When a bewildered Val allows Lolli to talk her into tracking down the hidden lair of the creature for whom Luis and Dave have been dealing, Val finds herself bound into service by a troll named Ravus. He is as hideous as he is honorable. And as Val grows to know him, she finds herself torn between her affection for an honorable monster and her fear of what her new friends are becoming.
Bestselling author Holly Black follows her breakout debut, Tithe, with a rich, harrowing, and compulsively readable parable of betrayal, abuse, friendship, and love.
My Thoughts
Valiant (The Modern Faerie Tale, #2) by Holly Black
The book took off with a disturbing beginning and had me wondering what was going to happen. However, it suddenly slowed down like someone sprinted down a path and they’d lost all their energy. Valiant managed to be too detailed, but bland at the same time – that takes talent! (Sarcasm). There were also graphic scenes about things happening that I think could have gone without mentioning... I mean, other than those parts, the book was actually pretty interesting and a worthwhile read.

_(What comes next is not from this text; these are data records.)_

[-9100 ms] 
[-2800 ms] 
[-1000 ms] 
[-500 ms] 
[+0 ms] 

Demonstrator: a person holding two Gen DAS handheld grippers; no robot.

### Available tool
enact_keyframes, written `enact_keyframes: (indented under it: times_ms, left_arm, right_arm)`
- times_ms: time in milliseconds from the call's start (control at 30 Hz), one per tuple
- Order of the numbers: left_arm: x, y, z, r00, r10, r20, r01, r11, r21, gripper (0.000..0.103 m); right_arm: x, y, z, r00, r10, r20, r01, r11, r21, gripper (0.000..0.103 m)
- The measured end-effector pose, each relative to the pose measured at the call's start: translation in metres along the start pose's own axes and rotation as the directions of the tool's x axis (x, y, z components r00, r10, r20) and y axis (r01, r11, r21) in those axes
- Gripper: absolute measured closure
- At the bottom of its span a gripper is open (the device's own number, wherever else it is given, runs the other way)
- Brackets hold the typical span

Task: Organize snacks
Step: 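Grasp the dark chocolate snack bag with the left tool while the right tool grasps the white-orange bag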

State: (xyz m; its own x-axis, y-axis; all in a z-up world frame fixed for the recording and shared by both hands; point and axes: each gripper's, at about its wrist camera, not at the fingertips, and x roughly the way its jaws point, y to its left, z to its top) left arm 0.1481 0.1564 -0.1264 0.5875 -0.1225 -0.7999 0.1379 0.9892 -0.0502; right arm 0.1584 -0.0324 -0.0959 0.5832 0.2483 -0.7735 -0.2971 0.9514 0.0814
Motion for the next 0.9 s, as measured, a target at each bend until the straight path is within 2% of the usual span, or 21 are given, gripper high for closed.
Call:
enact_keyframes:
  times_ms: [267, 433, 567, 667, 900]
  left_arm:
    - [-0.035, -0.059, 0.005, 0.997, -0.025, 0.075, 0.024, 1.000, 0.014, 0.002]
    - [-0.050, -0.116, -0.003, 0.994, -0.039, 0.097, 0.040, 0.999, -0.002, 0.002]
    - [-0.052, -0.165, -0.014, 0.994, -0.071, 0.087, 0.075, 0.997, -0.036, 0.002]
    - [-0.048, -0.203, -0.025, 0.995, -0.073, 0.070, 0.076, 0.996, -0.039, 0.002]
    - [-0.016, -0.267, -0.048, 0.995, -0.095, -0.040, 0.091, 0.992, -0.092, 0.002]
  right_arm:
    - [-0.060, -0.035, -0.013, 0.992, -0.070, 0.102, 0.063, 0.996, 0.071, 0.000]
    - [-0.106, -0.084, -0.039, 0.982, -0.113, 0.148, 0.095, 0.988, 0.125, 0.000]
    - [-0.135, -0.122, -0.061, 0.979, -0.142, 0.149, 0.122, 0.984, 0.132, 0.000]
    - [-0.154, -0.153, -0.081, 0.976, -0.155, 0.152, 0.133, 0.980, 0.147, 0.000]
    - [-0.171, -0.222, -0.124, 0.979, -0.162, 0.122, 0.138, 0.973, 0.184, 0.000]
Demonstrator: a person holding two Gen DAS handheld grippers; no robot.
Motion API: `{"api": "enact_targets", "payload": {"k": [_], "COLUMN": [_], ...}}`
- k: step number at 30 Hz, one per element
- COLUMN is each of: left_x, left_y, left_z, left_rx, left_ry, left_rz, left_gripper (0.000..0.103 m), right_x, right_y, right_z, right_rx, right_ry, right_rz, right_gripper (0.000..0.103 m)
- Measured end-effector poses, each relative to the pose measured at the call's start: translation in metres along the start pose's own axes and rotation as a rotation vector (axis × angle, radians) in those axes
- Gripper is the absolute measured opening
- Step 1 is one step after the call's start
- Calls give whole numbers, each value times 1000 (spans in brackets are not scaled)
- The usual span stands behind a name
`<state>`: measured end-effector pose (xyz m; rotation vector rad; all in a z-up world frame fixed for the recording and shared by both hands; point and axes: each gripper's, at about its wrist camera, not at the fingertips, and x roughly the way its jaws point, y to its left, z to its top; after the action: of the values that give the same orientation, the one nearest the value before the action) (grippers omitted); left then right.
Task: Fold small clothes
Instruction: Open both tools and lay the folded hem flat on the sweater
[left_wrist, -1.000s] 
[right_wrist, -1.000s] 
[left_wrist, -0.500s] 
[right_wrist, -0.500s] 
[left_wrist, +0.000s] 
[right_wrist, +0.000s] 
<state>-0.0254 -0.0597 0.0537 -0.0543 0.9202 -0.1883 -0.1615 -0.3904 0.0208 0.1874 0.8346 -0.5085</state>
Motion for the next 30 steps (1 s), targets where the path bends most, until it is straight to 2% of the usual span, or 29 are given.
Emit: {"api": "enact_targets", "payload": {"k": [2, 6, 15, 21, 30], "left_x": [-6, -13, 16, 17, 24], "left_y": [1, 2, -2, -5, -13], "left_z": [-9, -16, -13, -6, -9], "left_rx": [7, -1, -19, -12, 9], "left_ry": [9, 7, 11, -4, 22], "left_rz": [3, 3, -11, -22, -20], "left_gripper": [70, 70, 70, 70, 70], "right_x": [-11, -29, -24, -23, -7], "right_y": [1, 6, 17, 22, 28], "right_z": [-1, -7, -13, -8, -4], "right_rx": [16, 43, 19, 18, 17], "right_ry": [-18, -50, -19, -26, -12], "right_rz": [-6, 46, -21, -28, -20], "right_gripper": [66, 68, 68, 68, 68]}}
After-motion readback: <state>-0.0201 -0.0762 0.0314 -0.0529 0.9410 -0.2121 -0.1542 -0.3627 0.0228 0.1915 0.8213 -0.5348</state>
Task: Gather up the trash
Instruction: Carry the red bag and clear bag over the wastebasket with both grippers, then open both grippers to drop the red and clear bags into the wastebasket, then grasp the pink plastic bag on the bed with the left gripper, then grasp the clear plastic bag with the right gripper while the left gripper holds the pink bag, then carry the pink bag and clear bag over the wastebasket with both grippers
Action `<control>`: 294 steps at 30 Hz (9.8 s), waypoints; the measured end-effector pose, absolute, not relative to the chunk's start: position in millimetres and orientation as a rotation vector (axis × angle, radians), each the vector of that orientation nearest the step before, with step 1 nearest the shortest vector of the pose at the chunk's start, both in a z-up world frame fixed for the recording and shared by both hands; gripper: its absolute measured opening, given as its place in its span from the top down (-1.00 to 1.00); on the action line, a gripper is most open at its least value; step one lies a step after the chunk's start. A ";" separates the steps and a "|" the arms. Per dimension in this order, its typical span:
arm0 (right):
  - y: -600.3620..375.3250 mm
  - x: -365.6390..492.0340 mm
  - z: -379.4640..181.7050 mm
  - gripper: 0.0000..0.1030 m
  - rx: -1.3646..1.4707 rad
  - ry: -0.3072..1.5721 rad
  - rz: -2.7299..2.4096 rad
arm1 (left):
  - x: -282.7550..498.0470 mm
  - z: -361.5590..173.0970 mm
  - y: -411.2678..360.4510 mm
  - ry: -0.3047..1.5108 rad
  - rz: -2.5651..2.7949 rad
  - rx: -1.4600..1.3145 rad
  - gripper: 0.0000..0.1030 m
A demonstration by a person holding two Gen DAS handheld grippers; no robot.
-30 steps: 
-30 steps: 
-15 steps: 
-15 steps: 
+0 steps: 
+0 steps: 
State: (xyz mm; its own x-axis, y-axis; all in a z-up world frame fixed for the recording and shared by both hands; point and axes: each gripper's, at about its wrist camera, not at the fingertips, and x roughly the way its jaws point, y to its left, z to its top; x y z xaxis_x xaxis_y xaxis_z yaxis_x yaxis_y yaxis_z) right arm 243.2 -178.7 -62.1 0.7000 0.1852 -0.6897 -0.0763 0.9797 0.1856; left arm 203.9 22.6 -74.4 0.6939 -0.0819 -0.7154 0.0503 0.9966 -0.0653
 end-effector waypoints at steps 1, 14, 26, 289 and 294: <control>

The characters in this book, were actually gripping. I felt like I got to know them. I don’t have much to say about Val, but I did find her pleasant to read about unlike Dave, who annoyed me from the start. I always found a reoccurring interest in Lolli and for some reason I always had a soft spot for Luis. Ravus, the troll that Val finds herself in debt to, actually wasn’t as appalling as I thought he might be.
I think if it weren’t for the decent characters and lure of the Faerie, that the book would have been horrible because the plot didn’t hold quite enough tension, nor did it seem fluent. I felt like the story line was going all over the place. The author had some really good ideas that just seemed to fall flat when they landed on the page.
Overall, my feelings stay mixed about this book, because there was so much that I liked about it, but it just didn’t completely satisfy me.